Mestre, omicidio nell’ascensore Cugini condannati a 24 e 21 anni
La vittima, 32 anni, entrò per errore nel loro appartamento. Morì pestato a sangue
Ventiquattro e ventuno anni di carcere per aver picchiato a morte, nell’ascensore del loro condominio a Mestre, il trentaduenne Lorenzo Nardelli. È la sentenza letta ieri pomeriggio in Corte d’Assise a Venezia dal giudice Stefano Manduzio (Francesca Zancan a latere): i due cugini moldavi Radu e Marin Rusu, di 32 e 35 anni, sono stati ritenuti colpevoli di omicidio, aggravato da crudeltà. Come, qualche ora prima, aveva affermato il pubblico ministero Stefano Buccini, la cui richiesta di pena (26 e 21 anni) è stata sostanzialmente confermata dai giudici togati e popolari. In aula, visibilmente scossi e distrutti dal dolore, i genitori di Nardelli, sempre presenti alle udienze.
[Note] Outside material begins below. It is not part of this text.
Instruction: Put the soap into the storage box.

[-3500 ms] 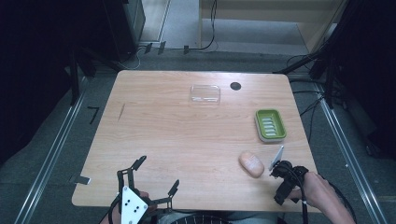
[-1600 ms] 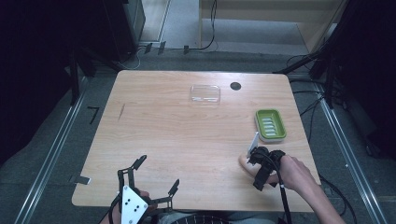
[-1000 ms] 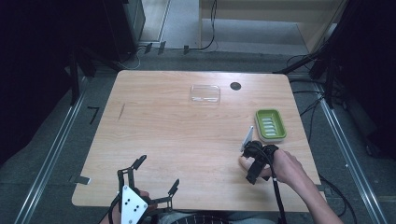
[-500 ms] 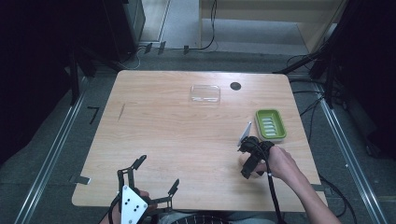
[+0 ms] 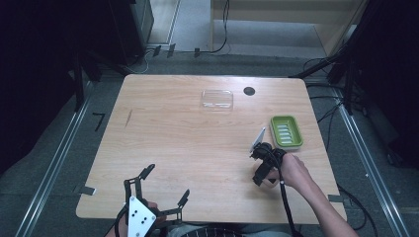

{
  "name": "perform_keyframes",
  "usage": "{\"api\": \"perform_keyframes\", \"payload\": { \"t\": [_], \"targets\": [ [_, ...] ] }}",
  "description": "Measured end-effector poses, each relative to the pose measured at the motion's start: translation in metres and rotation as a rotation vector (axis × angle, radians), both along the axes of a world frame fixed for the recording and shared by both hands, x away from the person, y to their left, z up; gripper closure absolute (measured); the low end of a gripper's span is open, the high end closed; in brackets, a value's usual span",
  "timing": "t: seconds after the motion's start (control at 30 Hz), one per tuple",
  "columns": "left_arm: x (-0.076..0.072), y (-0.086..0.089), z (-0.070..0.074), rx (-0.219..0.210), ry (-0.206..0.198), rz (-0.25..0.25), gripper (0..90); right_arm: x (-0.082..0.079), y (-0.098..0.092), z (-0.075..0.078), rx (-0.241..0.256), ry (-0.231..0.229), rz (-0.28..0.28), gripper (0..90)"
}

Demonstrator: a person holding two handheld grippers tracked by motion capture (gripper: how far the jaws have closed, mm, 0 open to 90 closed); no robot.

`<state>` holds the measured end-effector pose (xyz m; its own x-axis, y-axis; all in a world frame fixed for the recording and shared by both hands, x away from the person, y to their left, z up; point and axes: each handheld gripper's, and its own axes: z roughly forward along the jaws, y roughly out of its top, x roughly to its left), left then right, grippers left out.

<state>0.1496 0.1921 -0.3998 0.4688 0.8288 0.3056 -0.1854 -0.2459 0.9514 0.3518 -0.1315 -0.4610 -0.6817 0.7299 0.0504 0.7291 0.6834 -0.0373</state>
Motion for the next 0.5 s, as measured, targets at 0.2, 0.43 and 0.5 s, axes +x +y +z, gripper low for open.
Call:
{"api": "perform_keyframes", "payload": {
  "t": [0.2, 0.43, 0.5],
  "targets": [
    [-0.0001, -0.0001, 0.0, 0.0, 0.0, 0.002, 0.0, 0.0017, -0.0019, -0.0008, 0.012, -0.028, -0.018, 18.6],
    [-0.0002, 0.0, 0.0001, 0.001, 0.0, 0.001, 0.0, 0.0026, -0.0025, -0.0032, -0.001, -0.026, -0.032, 25.0],
    [-0.0001, 0.0001, 0.0001, -0.001, -0.001, 0.001, 0.0, 0.0026, -0.0024, -0.0037, -0.003, -0.027, -0.035, 26.9]
  ]
}}
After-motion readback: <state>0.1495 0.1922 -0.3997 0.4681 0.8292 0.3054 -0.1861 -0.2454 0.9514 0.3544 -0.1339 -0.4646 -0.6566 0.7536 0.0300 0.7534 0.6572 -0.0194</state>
Come pure i parenti dei due imputati: sui loro volti i segni della disperazione per il dramma in cui sono piombati il 9 agosto.
Quando, la sera, Nardelli varca la soglia dell’appartamento dei Rusu nel condominio al civico 9 di via Rampa Cavalcavia a Mestre: i cugini lo vedono, lui se ne va e imbocca l’ascensore che poi si blocca. Radu lo insegue e inizia un pestaggio che si rivelerà fatale — «pugni e calci sferrati con violenza brutale», ha relazionato a metà aprile la medica legale della procura Cristina Mazzarolo —, Marin entra quindi in un secondo momento ma, per l’accusa, anche lui ha giocato un ruolo da protagonista nella tragedia. Un omicidio efferato che, a inizio indagini, non pareva avere motivazioni: i tre non si conoscevano e non avevano mai avuto rapporti.
«Nardelli si è trovato nel posto sbagliato nel momento sbagliato», ha detto Buccini. Quella sera, il trentaduenne aveva un appuntamento con una escort. Alle 22 ha suonato il campanello e lei gli ha aperto il portone. Ma invece di imboccare la scala A e salire al terzo piano, ha preso la B, quella dei Rusu. «Che lo hanno scambiato per un ladro», hanno sottolineato gli avvocati della difesa Giorgio e Luca Pietramala. I due cugini, in dieci mesi, non hanno mai cambiato versione dei fatti: erano convinti che Nardelli volesse rubare e che avesse sottratto le chiavi di casa loro (lasciata per sbaglio socchiusa dopo aver gettato le immondizie). «Se chiedessero se la nostra società è sempre più violenta, tutti direste sì — ha continuato Giorgio Pietramala — Come lo è, sempre di più, Mestre. Ricordiamo la polemica dei cittadini con il Comune per via Piave, via Cappuccina, per via Rampa Cavalcavia: non si sentono tutelati. In quel condominio c’è paura». La stessa che, a detta della difesa, avrebbero provato i Rusu, «lavoratori extracomunitari incensurati». Che quella notte avevano bevuto troppo «a casa loro, non in giro». Radu si sarebbe difeso («la sua responsabilità è pacifica, ha esagerato») e il reato a lui ascrivibile sarebbe un «eccesso colposo di legittima difesa», mentre Marin (Pietramala ne ha chiesto l’assoluzione) non avrebbe avuto ruolo attivo: «Prova ne sono le undici chiamate alla polizia». Il tutto in una vicenda inanellata tragiche fatalità (unico punto di intesa tra procura e difesa): dalla scala e casa sbagliate, all’ascensore che si blocca. Dove, ha aggiunto Pietramala contestando la perizia di Mazzarolo, «Nardelli oppone resistenza, ha segni di offesa».
Posizione antitetica rispetto a quella della procura. «La vittima vuole andarsene, Radu esercita violenza in forme estreme: ha le nocche della mano spaccate, segni sulle gambe — ha detto il pm —. Nardelli non ha nulla che indichi offesa, è una vittima sfortunatissima non un aggressore. Radu ripete: “Mi sono difeso”, vuole dire non avere coscienza di quanto accaduto in quei sette-otto minuti». Mentre per Marin c’è stato «concorso materiale». «I testimoni sentono urlare “basta” e “non ho le chiavi”, lui nulla se non generiche urla». E nemmeno «si accorge che (il cugino, ndr) lo sta massacrando». Di qui la richiesta di 26 e 21 anni riconoscendo attenuanti generiche. Che Francesco Livieri, legale della famiglia, ha chiesto di eliminare insieme a un milione di euro di risarcimento e 300 mila euro di provvisionale, cifra questa già riconosciuta dai giudici. Tra novanta giorni le motivazioni della sentenza. Poi la difesa ricorrerà in Appello.